## WORK TO BE COMPLETED
All lines from the one containing "colourful toy at corner: stayed" to the end of the material are to be given again exactly; leave out every line before it.

## SUPPLIED RECORDS

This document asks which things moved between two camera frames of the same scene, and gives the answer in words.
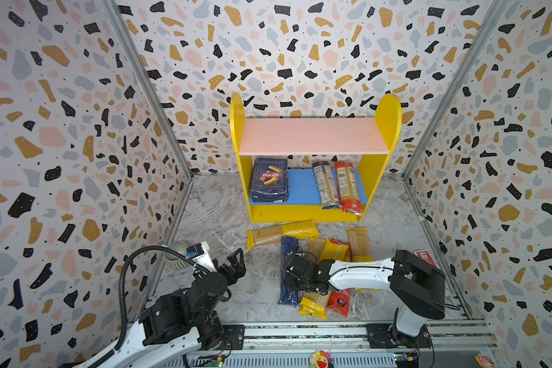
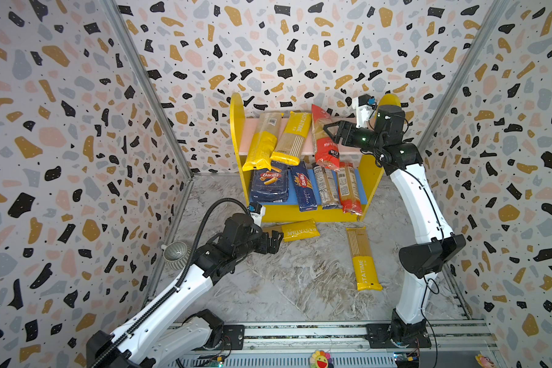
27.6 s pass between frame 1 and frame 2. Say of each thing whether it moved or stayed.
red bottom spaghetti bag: moved
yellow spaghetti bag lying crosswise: stayed
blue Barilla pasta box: stayed
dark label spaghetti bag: stayed
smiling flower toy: stayed
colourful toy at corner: stayed
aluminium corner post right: stayed
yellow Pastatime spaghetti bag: stayed
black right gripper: moved
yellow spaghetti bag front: moved
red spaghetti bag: stayed

## SOLUTION TO THE PROBLEM
colourful toy at corner: stayed
aluminium corner post right: stayed
yellow Pastatime spaghetti bag: stayed
black right gripper: moved
yellow spaghetti bag front: moved
red spaghetti bag: stayed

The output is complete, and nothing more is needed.